Just the mere thought of money can turn a person selfish, so that he helps others less often and prefers to play alone, a new study shows.
In a series of nine experiments, researchers found that money enhanced people's motivation to achieve their own goals and degraded their behavior toward others. The concept of money, they suggest, makes a person feel more self-sufficient and thus more apt to stand alone.
The scientists said the study had nothing to do with making a person feel wealthy. When real or fake money, or even a photo of cash, was placed in sight of participants, they became selfish.
The results could explain why the topic of money can be so detrimental to a couple's lasting bond.
"In our experiments, the people who are reminded of money really worked hard toward their own goals. But that might not be conducive to a good interpersonal relationship," said study leader Kathleen Vohs of the Carlson School of Management at the University of Minnesota.
The scientists split 50 undergraduate students into two groups. One was primed with the concept of money; other served as a control and was not primed. A few methods were used to get the participants thinking about money: In some experiments, a stack of play Monopoly money was within a subject's peripheral view, or a subject would unscramble word phrases dealing with money, while in others a participant would sit in front of a computer screensaver showing pictures of floating money [image].
The subjects were unaware the money was even a part of the experiments as they filled out unrelated questionnaires.
Then scientists gave the subjects a challenging problem to solve with the experimenter letting them know he was available for help if needed. Sure enough, the money subjects persisted much longer before asking for help.
In one test, a participant sat in a lab filling out a questionnaire when a supposed student walked into the room and said, "Can you come over here and help me?" She explained that she was an undergraduate student and needed help coding data sheets, each of which would take five minutes.

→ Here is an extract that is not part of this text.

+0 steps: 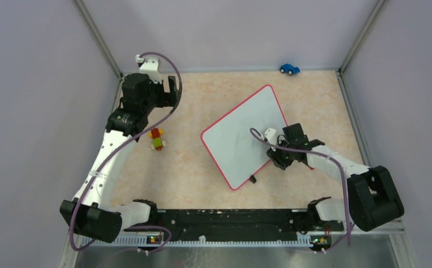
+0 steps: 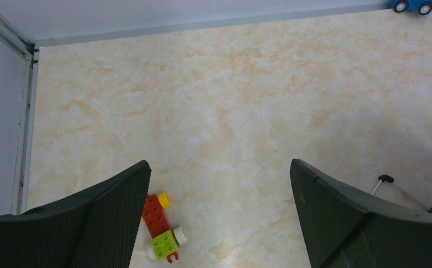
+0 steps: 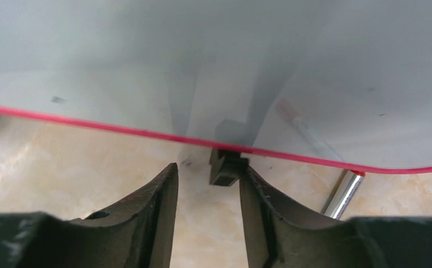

Some of the participants didn't help at all, Vohs said. The control group volunteered an average of 42.5 minutes of their time, whereas the money group gave about 25 minutes.
Another experiment gave participants the opportunity to lend a helping hand in a situation requiring no skills. In a staged accident, a random person walked through a room where a participant sat filling out a questionnaire, and spilled a bunch of pencils. The money participants picked up far fewer pencils than the controls.
To understand how money affects interpersonal relationships, the scientists told each participant they would have a conversation to acquaint themselves with another participant. While the experimenter went to retrieve the other subject, the participant was to set up two chairs for the engagement. The subjects in the money group put more physical distance between themselves and new acquaintances compared with control subjects.
When choosing between two activities--such as an in-home catered dinner versus four personal cooking lessons--the money-primed subjects chose individually focused activities more often. And when given the option of working with another participant or working alone on an advertising project, fewer money subjects chose teamwork.
The results, detailed in Nov. 17 issue of the journal Science, showed no differences in terms of socioeconomic status or gender.
A take-home message, Vohs explained, is that "cooperation really goes down the drain when money is an issue."
For business managers, this could translate into keeping the idea of money in the background.
"In a lot of businesses, we train our MBA's to work in teams," Vohs said. "If the team has a sales goal, then to the extent that money is really a big topic to that team, you're likely to see that cooperation is going to be reduced."
And for couples who want to work as a team, she said, taking money out of the equation can only help.